Within the book issues such as road holding, passenger comfort and human
body response to vibration are thoroughly analysed. Appropriate control-oriented
dampers models are described, along with their experimental validation. Vehicle
ride and human body models are illustrated and robust algorithms are designed.
The book is centered around two types of semi-active dampers: friction
dampers and magnetorheological dampers. The former can be viewed as an out-ofthe-box non-conventional damper while the latter can be thought as a conventional
controllable damper (it is used in several cars). Based on these two types of
dampers in the course of the book it is shown how to design a semi-active damping
system (using a friction damper) and how to implement an effective semi-active
control system on a well-established damper (the magnetorheological damper).
The book can be fruitful reading for mechanical engineering students (at both
undergraduate and postgraduate level) interested in vehicle dynamics, electrical
and control engineering students majoring in electromechanical and
electrohydraulic control systems. It should be valuable reading for R&D and
design engineers working in the automotive industry and automotive consultants. It
can be of interest also to engineers, physicists and applied mathematicians working
in the broad area of noise and vibration control, as many concepts can potentially
be applied to other fields of vibration control.

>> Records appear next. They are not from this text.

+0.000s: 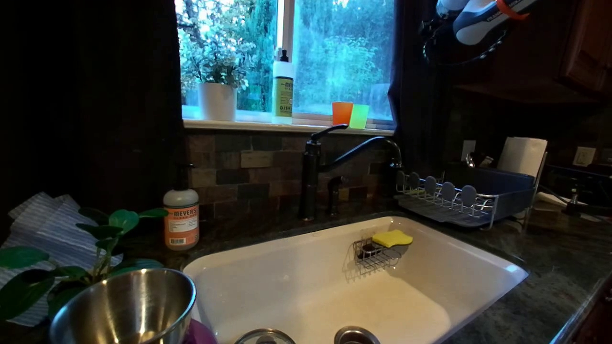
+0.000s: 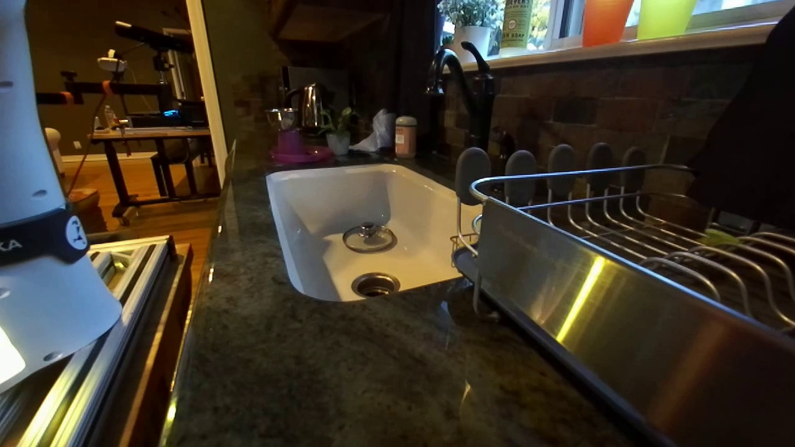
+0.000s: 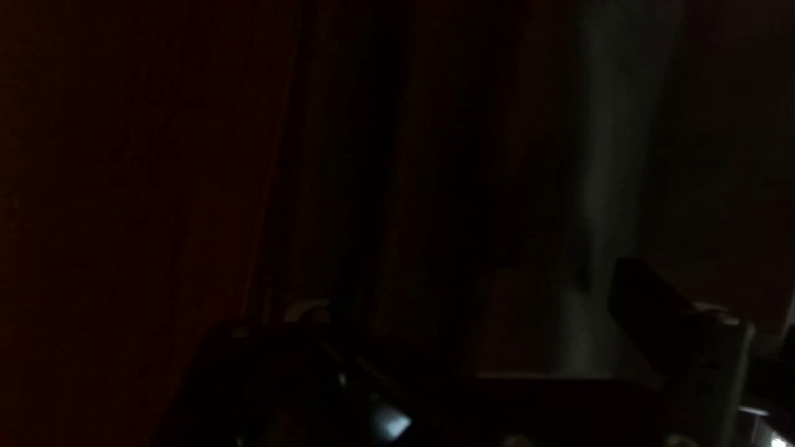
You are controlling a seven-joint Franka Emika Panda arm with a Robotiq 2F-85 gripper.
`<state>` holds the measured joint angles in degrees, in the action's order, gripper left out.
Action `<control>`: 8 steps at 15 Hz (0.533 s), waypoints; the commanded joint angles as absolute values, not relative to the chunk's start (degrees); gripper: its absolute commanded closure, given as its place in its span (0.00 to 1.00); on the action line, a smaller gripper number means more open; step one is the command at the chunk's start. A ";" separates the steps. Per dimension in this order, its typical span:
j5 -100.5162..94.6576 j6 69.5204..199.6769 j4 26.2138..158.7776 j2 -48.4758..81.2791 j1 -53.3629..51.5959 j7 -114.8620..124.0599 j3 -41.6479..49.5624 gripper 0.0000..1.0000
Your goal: Pull the curtain on the right to the left.
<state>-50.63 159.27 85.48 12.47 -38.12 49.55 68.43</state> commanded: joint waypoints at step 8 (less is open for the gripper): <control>-72.68 154.52 93.43 -13.33 -57.92 59.30 61.68 0.00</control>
<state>-70.11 156.20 87.92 -5.60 -56.08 58.34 67.36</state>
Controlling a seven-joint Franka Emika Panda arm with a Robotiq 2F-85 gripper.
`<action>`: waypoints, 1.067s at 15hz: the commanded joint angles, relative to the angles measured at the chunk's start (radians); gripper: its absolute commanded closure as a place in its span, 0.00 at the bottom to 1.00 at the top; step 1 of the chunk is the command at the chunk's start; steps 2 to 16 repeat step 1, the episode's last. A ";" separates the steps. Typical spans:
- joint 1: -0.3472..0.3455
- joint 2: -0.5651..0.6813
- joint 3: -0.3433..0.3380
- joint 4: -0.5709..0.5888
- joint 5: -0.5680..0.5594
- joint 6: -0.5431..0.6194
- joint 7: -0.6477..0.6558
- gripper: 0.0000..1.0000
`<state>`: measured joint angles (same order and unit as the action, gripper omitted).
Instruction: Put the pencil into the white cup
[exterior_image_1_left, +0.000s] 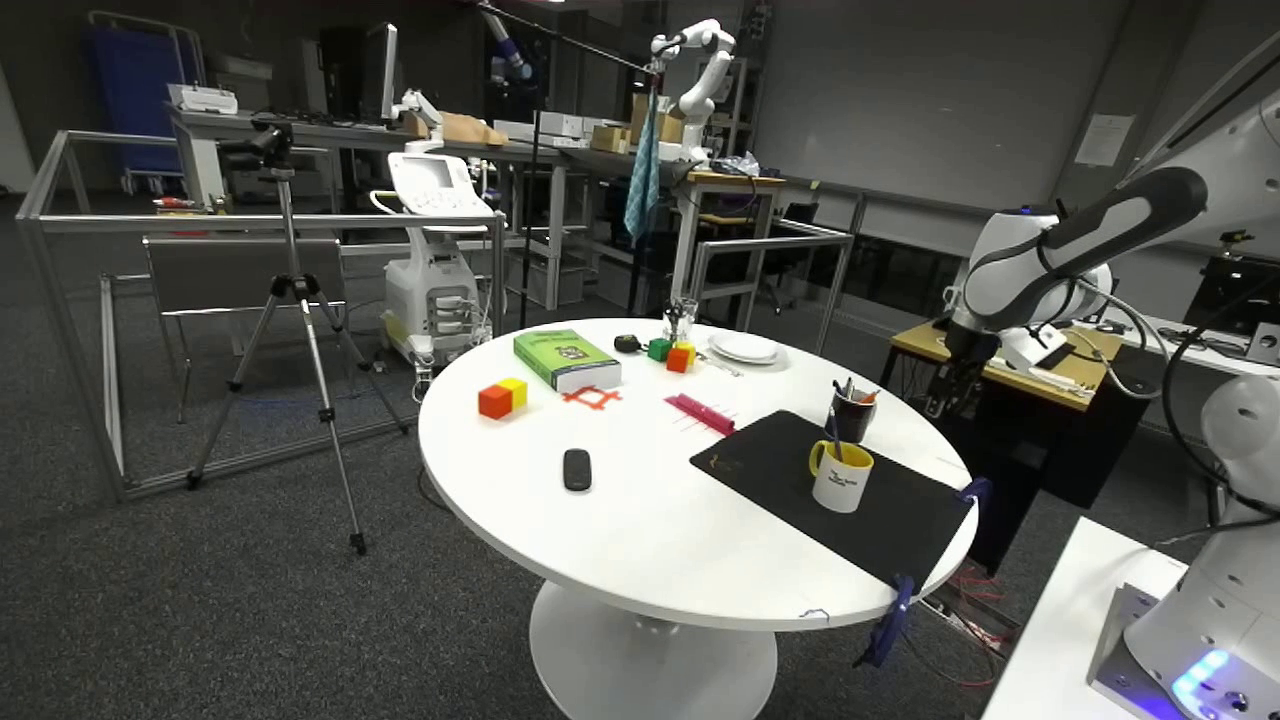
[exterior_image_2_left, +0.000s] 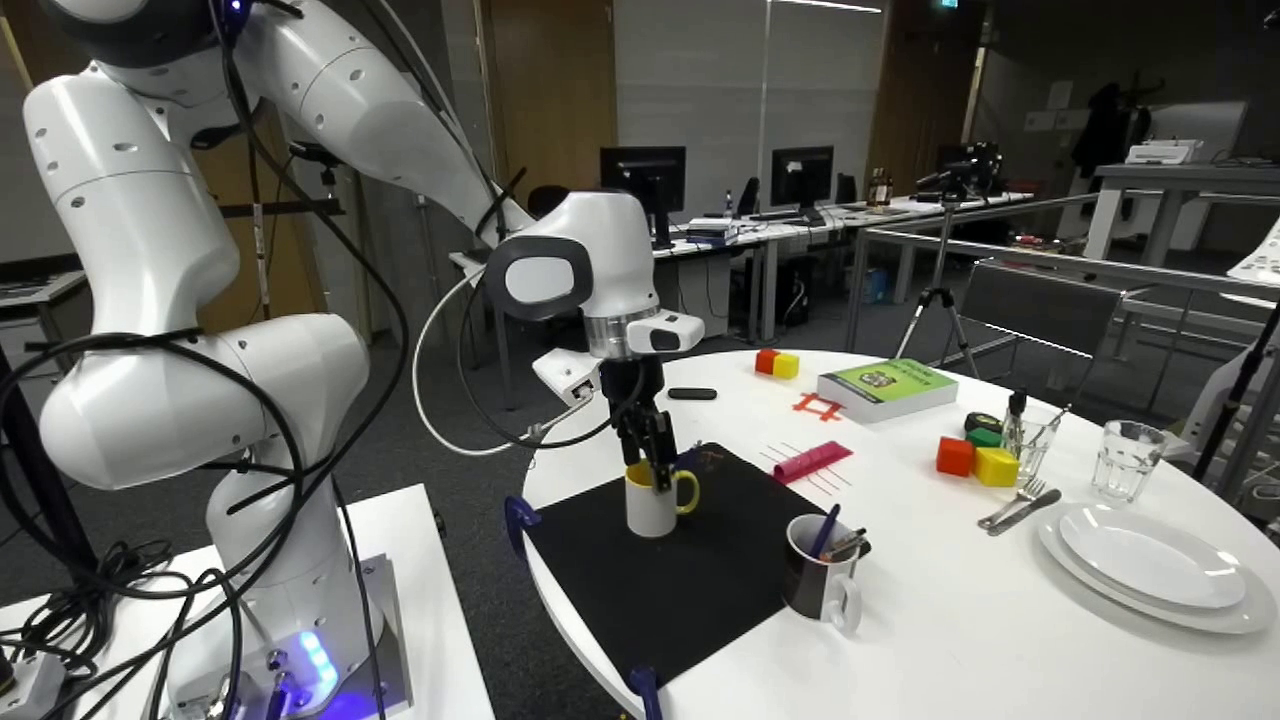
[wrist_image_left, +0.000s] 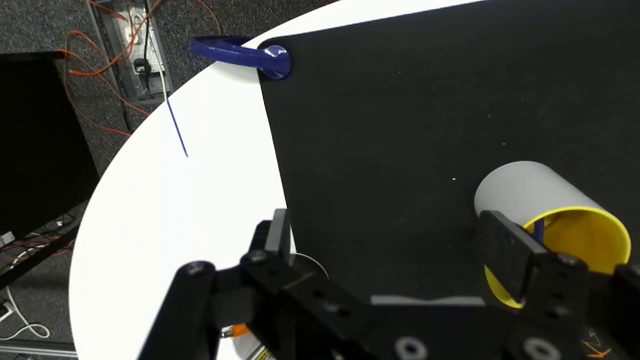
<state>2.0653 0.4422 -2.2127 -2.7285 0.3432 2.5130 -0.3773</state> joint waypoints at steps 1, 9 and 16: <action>-0.034 0.010 0.037 0.004 0.028 -0.003 -0.020 0.00; -0.034 0.010 0.037 0.004 0.028 -0.003 -0.020 0.00; -0.034 0.010 0.037 0.004 0.028 -0.003 -0.020 0.00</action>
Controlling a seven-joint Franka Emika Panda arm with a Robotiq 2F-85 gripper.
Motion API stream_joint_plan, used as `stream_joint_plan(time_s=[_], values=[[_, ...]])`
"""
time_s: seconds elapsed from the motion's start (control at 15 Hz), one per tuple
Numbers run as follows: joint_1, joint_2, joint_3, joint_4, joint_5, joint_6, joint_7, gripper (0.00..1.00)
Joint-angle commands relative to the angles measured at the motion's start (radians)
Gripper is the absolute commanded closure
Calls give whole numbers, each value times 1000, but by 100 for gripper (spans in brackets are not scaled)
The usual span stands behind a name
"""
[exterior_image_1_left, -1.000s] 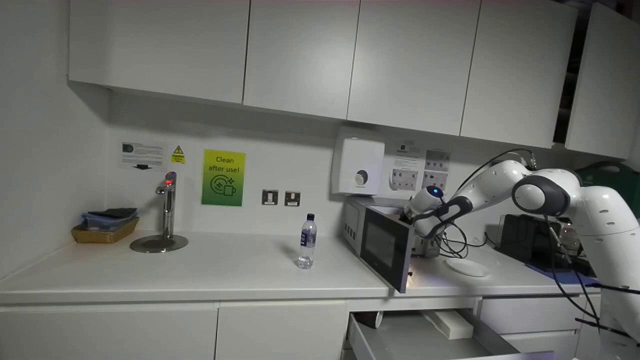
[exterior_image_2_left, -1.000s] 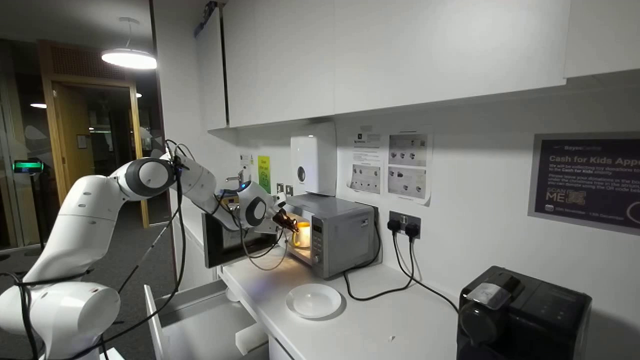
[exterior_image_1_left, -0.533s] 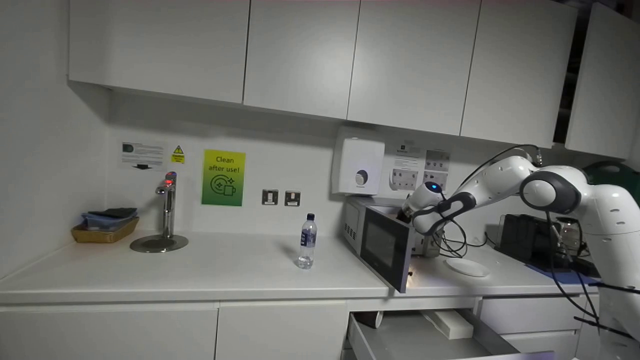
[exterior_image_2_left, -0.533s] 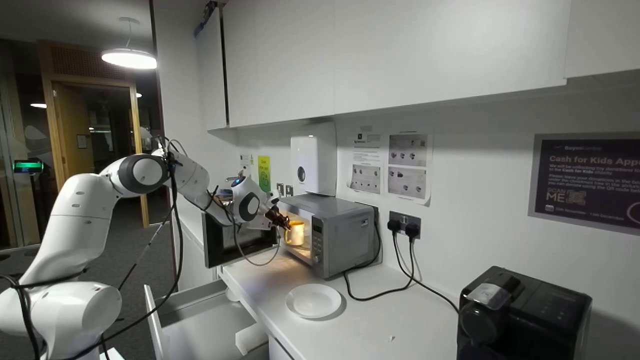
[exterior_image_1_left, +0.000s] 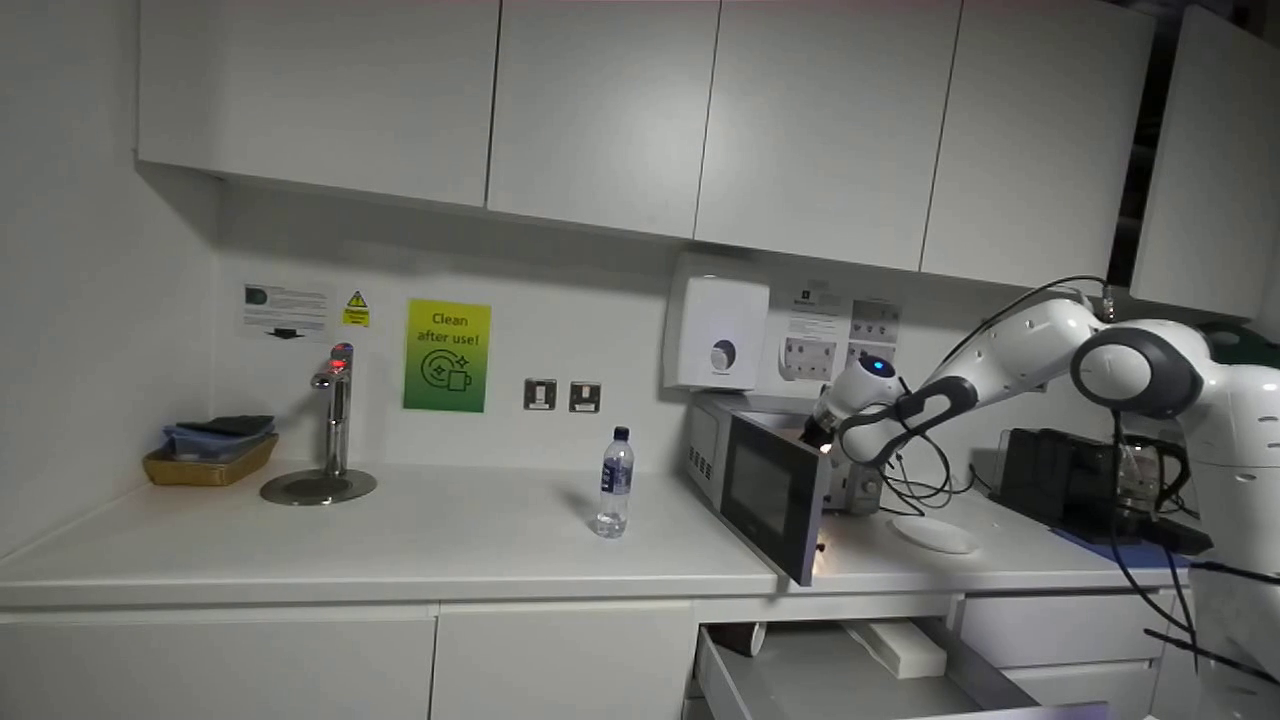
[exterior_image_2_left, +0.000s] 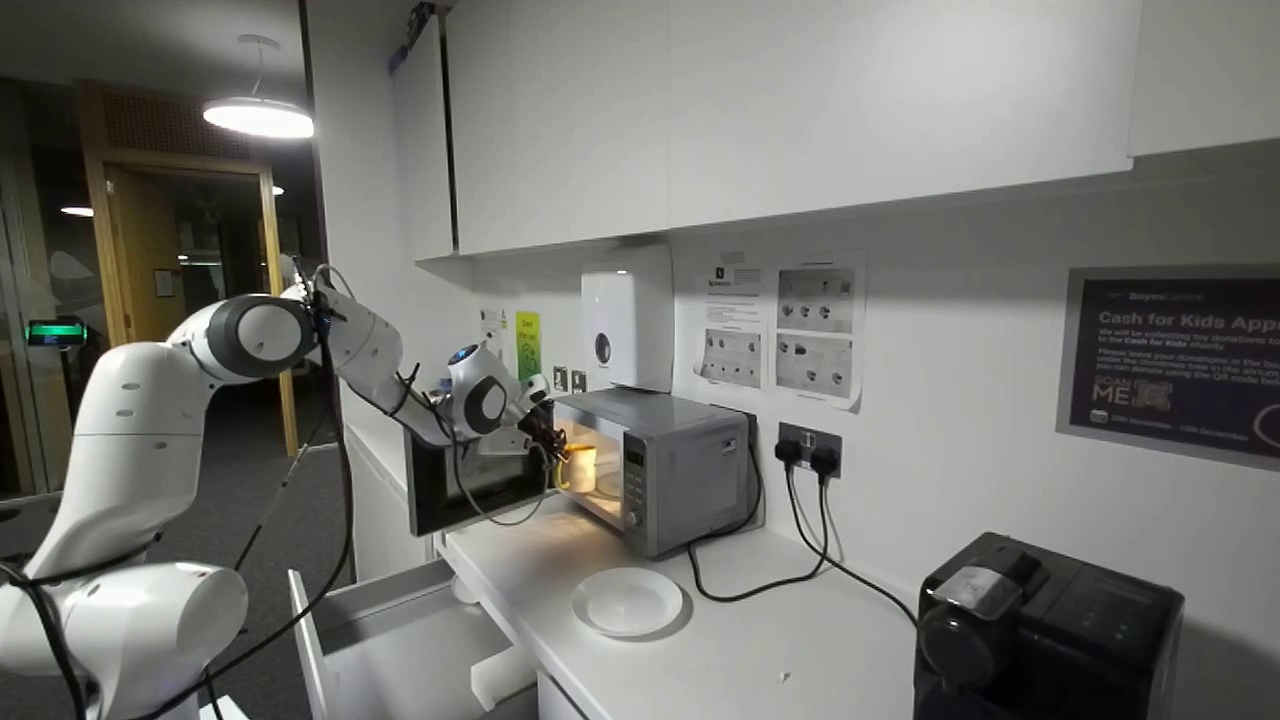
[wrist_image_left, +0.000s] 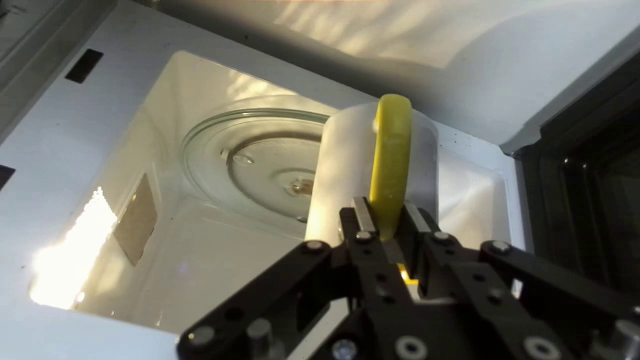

The book is structured as follows:
Chapter 1 is a general introduction to active, semi-active and passive
suspensions and introduces the fundamental concepts of vehicle ride and handling
dynamics.
Chapter 2 focusses on dampers modelling (including hysteresis modelling) and
reviews the main vehicle ride and road surface models.
Chapter 3 analyses the human body response to vibration via appropriate
human body models based on recent studies in the field of biomechanics.
Chapter 4 is dedicated to control algorithms. After a brief qualitative overview
of the fundamentals of modern control theory, the main semi-active suspensions
algorithms are introduced. The focus is on an algorithm known as balance logic,
which is analysed from a mathematical viewpoint. Emphasis is also placed on
robust algorithm design and on techniques to increase the reliability of the systems
(e.g., anti-chattering algorithms).
Chapter 5 details the design of a semi-active suspension system based on a
friction damper.
Chapter 6 illustrates the design of a magnetorheological-based semi-active
suspension.
Chapter 7 offers a comprehensive overview of the applications with a number
of case studies including a friction damper-based suspension unit for a saloon car, a
magnetorheological damper-based seat suspension for vehicles not equipped with
Preface
ix
primary suspensions which uniquely rely on this suspension mounted underneath
the driver seat to provide ride comfort and semi-active suspension for heavy
vehicles where the emphasis is not only on ride comfort but also on road damage
reduction.
Disclaimer
All the experimental work and numerical simulations presented in this book are the
result of academic research carried out at the University of Bath (UK) and at the
Institute of Solid Mechanics of the Romanian Academy (Romania). All devices
described in the book are purely experimental prototypes.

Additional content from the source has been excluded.